Мне показалось, что, услышав крамольное слово «парламент», полковник взъярился на этот демократический институт, как бык на красную тряпку. Глаза его вспыхнули неподдельным чувством, и он вскочил на ноги.
— Совершенно справедливо отмечено, — вдохновенно заговорил он, — парламент, идея народовластия и парламентаризма — великая ложь нашего времени. Взятые вместе, оба этих фактора производят крайнюю смуту во всем строе европейского общества, поражают и наши русские безумные головы!

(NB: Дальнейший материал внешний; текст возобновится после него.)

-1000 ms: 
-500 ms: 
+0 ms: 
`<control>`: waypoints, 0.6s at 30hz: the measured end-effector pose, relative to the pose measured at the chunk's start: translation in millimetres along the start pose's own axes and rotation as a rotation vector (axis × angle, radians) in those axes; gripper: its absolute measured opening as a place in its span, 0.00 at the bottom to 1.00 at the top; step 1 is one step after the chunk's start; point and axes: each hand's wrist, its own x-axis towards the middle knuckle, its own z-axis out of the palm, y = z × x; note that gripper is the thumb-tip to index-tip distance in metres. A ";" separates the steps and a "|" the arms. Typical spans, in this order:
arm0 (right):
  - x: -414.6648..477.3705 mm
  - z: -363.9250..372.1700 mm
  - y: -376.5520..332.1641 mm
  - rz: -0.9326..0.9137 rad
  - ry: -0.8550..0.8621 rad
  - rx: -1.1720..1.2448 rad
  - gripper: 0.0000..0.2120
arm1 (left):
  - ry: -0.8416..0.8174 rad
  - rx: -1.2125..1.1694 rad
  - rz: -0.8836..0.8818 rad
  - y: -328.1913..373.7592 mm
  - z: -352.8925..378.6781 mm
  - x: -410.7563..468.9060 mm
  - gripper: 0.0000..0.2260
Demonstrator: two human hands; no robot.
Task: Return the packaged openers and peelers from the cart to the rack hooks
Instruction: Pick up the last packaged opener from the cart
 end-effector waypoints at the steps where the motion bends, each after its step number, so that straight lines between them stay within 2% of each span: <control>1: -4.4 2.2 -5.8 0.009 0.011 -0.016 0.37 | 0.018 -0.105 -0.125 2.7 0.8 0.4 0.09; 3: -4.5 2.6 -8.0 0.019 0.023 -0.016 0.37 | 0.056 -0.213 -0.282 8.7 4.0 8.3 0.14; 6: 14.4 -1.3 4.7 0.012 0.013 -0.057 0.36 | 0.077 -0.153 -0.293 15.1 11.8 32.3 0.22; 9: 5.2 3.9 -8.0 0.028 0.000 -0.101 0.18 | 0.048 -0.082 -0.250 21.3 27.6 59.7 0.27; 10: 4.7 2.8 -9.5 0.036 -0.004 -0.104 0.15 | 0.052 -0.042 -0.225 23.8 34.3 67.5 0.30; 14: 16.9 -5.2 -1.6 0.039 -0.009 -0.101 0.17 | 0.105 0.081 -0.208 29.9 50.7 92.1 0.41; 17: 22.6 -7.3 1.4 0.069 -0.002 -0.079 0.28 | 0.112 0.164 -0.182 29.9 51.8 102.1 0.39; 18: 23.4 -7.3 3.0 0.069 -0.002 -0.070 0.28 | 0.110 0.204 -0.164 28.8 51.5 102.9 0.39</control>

Жандарм явно словил приход вдохновения и вещал не как обычный чиновник в мундире, а подобно древнему оракулу:
— Помните, что парламентские деятели принадлежат, большею частью, к самым безнравственным представителям общества! При крайней ограниченности ума, при безграничном развитии эгоизма, при низости и бесчестности побуждений, человек с сильной волей может стать предводителем партии и становится тогда руководящим, господственным главою кружка или собрания!
Заклеймив политических карьеристов и авантюристов, полковник взглянул на меня увлажнившимися от умиления глазами и, видимо, решил преподнести урок истинного патриотизма:
— Людям долга и чести противна выборная процедура, — сообщил он и красноречиво поморщился, — от нее не отвращаются лишь своекорыстные эгоистические натуры, желающие достигнуть личных целей.
От такого глубокого жандармского анализа демократии я даже слегка припух. Это было еще круче, чем бред штабс-капитана. Я вспомнил свой разговор с Александром Ивановичем о его намеренье предупредить власть предержащих о грядущей кровавой революции. Все это были бы пустые хлопоты. Как это ни грустно, но, видимо, человеческая глупость и самоуверенность непобедимы и ныне, и присно, и во веки веков.
Утомившись произносить пламенную речь, его высокоблагородие немного вспотел, даже промокнул белоснежным платком вдохновенное чело и будничным голосом сказал подчиненному:
— Ну, что же, штабс-капитан, на сегодня, пожалуй, хватит. Пусть господин студент обдумает то, что я ему имел честь сказать, а продолжим мы завтра.
— Но, ваше высокопревосходительство, — льстиво обратился я к главному жандарму, — как же так, прикажите меня освободить. Ни за что страдаю!
— Э, господин студент, ни за что у нас не страдают. Коли вас арестовали, значит, было за что! Братец, — обратился он к вошедшему по вызову штабс-капитана в следственную камеру конвоиру, — отведи-ка этого «типуса» сначала в цейхгауз поменять платье, а потом в камеру.